The whole diagramming and AI (to recognize shapes) is compiled into ~1M of web assembly.
I am the developer of https://lekh.app When I first experimented with the web assembly, it was kind of magic for me. I had a diagramming app called Lekh Diagram (https://lekh.app/diagram.html). The core logic was written in C++ and is being used in Android and iOS apps. I wanted to make a collaborative web version of the app. Initially I thought I would have to rewrite everything in Javascript. But when I first tried to compile all the c++ code into web assembly, it was around 4M of web assembly. And the performance was awesome. I was pretty satisfied with 4M. Then I started developing the Lekh Board (web version of the diagramming app). Later in the development phase, I realized there is a flag which I can pass to reduce the size further. Then I got the web assembly size ~1M.

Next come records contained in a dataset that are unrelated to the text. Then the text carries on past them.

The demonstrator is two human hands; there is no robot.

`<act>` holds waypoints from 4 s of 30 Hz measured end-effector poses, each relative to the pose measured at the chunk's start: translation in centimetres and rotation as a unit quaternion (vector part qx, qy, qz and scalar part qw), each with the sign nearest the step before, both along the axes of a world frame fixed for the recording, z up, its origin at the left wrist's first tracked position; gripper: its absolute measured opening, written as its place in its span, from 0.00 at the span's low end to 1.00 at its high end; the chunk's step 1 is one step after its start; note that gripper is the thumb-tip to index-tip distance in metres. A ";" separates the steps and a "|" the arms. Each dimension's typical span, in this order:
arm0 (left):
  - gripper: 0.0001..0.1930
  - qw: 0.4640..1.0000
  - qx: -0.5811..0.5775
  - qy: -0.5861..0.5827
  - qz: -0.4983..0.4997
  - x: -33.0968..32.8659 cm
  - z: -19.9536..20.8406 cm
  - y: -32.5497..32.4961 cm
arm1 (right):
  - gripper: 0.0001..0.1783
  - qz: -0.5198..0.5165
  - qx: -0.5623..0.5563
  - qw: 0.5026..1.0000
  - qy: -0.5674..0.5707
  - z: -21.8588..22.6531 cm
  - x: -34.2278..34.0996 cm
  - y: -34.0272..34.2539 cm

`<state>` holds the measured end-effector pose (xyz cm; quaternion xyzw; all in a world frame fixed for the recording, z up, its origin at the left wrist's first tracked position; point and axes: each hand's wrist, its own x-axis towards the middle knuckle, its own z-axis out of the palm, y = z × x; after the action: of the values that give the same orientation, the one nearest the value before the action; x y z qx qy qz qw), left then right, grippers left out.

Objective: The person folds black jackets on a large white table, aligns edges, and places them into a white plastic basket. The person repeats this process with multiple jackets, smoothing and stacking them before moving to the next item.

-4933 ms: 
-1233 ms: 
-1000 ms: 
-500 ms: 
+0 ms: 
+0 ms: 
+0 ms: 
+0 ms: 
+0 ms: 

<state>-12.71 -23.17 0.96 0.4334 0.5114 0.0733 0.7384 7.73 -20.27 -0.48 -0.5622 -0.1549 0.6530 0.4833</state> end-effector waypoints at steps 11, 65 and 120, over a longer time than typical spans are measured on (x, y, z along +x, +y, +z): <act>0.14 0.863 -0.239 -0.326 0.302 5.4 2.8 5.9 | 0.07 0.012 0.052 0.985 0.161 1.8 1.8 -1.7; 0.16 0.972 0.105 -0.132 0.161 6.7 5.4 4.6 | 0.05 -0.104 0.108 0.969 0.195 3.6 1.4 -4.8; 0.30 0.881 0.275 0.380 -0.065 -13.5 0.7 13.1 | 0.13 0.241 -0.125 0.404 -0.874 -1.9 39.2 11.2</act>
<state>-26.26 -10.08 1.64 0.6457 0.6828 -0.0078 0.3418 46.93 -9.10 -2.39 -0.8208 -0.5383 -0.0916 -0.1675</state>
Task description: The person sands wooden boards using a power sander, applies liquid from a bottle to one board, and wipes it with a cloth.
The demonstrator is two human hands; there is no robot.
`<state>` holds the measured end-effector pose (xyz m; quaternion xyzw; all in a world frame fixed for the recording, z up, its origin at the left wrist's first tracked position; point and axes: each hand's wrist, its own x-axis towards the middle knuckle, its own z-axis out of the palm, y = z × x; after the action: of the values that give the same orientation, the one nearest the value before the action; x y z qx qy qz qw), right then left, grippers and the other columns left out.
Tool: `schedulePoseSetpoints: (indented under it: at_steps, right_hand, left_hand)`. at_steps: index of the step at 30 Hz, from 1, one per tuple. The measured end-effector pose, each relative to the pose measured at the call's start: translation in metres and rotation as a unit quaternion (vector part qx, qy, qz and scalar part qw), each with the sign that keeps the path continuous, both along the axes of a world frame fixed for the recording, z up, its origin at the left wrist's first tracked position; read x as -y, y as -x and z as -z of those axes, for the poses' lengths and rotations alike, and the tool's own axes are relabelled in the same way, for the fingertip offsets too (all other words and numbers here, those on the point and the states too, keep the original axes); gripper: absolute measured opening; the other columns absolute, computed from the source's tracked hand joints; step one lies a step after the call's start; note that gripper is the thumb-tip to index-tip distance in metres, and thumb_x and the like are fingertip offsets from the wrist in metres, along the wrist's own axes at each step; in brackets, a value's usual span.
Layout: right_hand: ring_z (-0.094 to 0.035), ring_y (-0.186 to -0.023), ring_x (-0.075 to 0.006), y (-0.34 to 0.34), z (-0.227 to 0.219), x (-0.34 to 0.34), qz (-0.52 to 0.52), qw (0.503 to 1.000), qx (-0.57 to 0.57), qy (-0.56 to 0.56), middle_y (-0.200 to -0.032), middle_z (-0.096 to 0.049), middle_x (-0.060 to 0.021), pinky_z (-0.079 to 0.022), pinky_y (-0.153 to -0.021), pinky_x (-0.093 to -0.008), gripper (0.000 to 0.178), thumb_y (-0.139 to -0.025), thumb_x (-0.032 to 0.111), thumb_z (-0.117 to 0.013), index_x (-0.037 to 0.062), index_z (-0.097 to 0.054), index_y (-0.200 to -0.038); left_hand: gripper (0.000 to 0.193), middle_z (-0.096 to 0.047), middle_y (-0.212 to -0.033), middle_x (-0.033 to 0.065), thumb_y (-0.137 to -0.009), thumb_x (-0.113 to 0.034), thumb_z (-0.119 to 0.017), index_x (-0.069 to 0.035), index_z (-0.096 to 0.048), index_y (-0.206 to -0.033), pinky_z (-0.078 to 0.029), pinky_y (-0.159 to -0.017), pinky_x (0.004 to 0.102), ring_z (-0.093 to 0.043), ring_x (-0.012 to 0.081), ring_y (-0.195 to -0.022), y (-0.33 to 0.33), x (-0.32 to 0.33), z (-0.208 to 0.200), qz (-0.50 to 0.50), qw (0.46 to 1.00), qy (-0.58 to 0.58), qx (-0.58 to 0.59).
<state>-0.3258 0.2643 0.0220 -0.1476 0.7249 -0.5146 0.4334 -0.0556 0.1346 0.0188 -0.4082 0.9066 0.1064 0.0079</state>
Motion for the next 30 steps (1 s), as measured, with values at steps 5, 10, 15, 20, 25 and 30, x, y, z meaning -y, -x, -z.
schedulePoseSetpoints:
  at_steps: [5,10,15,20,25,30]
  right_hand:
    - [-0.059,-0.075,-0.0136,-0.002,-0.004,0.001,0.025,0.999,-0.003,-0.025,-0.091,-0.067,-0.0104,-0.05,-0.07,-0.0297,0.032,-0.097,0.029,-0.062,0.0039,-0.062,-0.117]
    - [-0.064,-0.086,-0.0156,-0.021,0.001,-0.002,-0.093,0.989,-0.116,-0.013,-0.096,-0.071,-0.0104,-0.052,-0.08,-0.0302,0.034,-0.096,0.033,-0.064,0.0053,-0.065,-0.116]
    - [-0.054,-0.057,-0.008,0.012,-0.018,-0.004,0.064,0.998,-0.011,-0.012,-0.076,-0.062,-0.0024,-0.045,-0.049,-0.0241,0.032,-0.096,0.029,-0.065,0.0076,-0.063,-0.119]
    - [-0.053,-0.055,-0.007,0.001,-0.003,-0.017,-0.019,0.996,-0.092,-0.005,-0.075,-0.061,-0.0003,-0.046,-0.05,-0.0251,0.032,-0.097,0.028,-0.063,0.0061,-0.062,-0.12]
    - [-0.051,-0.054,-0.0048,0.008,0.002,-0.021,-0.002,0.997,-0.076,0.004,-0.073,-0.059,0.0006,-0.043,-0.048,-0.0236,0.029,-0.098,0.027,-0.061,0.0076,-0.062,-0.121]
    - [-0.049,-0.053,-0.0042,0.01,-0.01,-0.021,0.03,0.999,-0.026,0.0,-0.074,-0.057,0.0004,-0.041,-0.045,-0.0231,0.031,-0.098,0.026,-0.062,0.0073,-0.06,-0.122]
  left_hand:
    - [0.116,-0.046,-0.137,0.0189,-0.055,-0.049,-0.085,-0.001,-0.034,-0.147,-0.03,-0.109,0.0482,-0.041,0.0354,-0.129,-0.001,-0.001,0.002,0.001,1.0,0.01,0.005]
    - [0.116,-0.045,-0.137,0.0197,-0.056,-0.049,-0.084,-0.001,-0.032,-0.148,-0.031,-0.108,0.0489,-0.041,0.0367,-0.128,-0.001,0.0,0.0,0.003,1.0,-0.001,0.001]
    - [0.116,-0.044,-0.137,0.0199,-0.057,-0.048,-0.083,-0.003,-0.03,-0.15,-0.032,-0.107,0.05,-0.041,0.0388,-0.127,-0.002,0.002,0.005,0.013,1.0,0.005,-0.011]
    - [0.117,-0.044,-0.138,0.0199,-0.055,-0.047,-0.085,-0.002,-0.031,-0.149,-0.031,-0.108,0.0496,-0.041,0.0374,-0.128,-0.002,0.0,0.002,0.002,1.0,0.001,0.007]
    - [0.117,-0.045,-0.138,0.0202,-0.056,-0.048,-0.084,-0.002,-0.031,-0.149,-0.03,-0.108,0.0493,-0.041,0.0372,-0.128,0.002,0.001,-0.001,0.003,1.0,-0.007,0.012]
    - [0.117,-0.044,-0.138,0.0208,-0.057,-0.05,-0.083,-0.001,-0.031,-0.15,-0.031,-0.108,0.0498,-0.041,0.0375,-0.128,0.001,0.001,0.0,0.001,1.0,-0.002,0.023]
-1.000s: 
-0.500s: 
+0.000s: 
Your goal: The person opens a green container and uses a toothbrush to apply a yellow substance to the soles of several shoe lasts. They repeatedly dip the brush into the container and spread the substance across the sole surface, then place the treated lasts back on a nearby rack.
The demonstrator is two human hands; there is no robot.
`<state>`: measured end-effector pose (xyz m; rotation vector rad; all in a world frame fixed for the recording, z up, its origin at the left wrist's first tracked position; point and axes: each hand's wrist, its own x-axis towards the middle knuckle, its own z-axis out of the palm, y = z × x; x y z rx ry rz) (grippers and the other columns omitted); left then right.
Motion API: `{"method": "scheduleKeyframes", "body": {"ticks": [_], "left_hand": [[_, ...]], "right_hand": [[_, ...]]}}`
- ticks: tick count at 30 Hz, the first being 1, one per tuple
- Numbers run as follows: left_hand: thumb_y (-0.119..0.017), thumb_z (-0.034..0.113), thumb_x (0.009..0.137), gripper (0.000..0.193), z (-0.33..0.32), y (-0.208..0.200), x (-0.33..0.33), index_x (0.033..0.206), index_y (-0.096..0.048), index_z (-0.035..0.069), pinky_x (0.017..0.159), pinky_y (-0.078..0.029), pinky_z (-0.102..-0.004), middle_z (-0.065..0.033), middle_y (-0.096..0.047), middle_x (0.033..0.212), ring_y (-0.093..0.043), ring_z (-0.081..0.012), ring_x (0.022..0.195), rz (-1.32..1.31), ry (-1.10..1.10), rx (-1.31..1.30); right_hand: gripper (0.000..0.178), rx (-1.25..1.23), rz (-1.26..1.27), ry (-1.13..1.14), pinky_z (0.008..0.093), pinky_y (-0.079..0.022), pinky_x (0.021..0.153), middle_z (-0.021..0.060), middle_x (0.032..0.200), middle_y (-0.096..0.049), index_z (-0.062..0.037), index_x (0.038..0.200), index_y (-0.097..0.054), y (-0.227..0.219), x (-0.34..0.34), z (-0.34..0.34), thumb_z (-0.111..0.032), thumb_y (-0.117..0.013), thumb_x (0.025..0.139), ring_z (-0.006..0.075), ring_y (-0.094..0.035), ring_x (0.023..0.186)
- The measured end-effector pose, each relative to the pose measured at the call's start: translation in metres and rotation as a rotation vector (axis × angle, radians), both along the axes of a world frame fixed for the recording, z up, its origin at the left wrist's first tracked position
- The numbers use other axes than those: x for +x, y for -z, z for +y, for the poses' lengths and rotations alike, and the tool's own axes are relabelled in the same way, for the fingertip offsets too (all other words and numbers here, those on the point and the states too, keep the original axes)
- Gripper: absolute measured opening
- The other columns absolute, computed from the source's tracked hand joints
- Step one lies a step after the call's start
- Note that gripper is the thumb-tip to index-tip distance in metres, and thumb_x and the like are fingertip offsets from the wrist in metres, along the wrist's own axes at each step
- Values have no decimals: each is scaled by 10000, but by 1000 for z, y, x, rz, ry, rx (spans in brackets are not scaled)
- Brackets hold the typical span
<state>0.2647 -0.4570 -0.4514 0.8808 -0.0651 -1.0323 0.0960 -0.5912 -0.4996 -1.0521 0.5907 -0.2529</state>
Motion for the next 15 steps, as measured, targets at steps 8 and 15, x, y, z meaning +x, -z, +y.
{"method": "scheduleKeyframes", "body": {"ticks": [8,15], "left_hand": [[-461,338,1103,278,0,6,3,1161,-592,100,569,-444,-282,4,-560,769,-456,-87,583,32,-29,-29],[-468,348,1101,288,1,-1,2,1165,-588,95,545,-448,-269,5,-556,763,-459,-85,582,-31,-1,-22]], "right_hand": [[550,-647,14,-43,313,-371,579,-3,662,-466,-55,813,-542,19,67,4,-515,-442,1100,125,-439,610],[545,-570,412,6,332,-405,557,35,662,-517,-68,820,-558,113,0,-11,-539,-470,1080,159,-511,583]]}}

They’re not the best metrics but the related Spasm toolkit had surprisingly many stars and forks for being D. This was the more interesting tool I discovered here, rather than the JS game port to D, where honestly the impressive part is already done in JS.
> had surprisingly many stars and forks for being D.
Github stars are an extremely weak signal. Some D users have actually said to me that they feel slightly confused that their projects have more stars than the actual language implementation on github just because of hype, for example.
Maybe it could be, but our goal is not to have "niches". If anything, our niche is making people who would otherwise not be, productive enough to deliver what they want to make.
D isn't a gimmick language, it's a Programming (with a capital P!) language.
After finishing the game, there is the following message:
> SENT: SEP. 13, 2018
> RCVD: SEP. 13, 2718
>
> THANKS FOR PLAYING
>
> I HAVE PREVIOUSLY BEEN A PROUD SPONSOR OF THE JS13K
> COMPETITION SINCE THE VERY FIRST ONE BACK IN 2012.
> HOWEVER, THIS YEAR"S COMPETITION WAS MY FIRST ONE
> AS A PARTICIPANT AND IT HAS BEEN TREMENDOUS FUN!
>
> I WANT TO THANK MY DEAR FRIEND ANDREAS LÖSCH OF
> NO-FATE.NET FOR COMPOSING SOME AWESOME MUSIC ON
> SUCH SHORT NOTICE.
>
> FURTHER THANKS GO OUT TO THE JS13K STAFF, THE
> SONANT-X DEVELOPERS AND ALL OTHER PARTICIPANTS
> IN THIS YEAR"S JS13K. SEE YOU NEXT YEAR!
>
> DOMINIC
> END OF TRANSMISSION
I appreciate the quality of the art given that this is presented (at least partially) as a tech demo! Oftentimes you don't get both; it's refreshing to see
Say if you increased the resolution here to become significantly less blocky, would it work with browsers in general or would it consume considerable amount of CPU?
This is really amazing work, super impressed with such a small size, gameplay mechanics, and how smooth it works. Bullet animations are super impressive.
I did D including a custom runtime in about +20 KB of webassembly over this (I just wanted to take a straight desktop program and port it over). The runtime doesn't have to be that big.
I'm particularly impressed by the variable lighting of the bullets down hallways, that's really quite masterful work.
Kudos!
Edit: I am impressed because I'm impressed. I spent a few weekends recently messing around with pygame, and I had a really hard time organizing my code and my thoughts. I do primarily numerical, technical work, and I see that there is something challenging about writing a game that I haven't come across much in 25+ years.
Feel free to shit on my comment, but I still think it's a very cool project, and seeing it run so smooth in a web browser, in a vm, on a beat up box with a Celeron was surreal to me.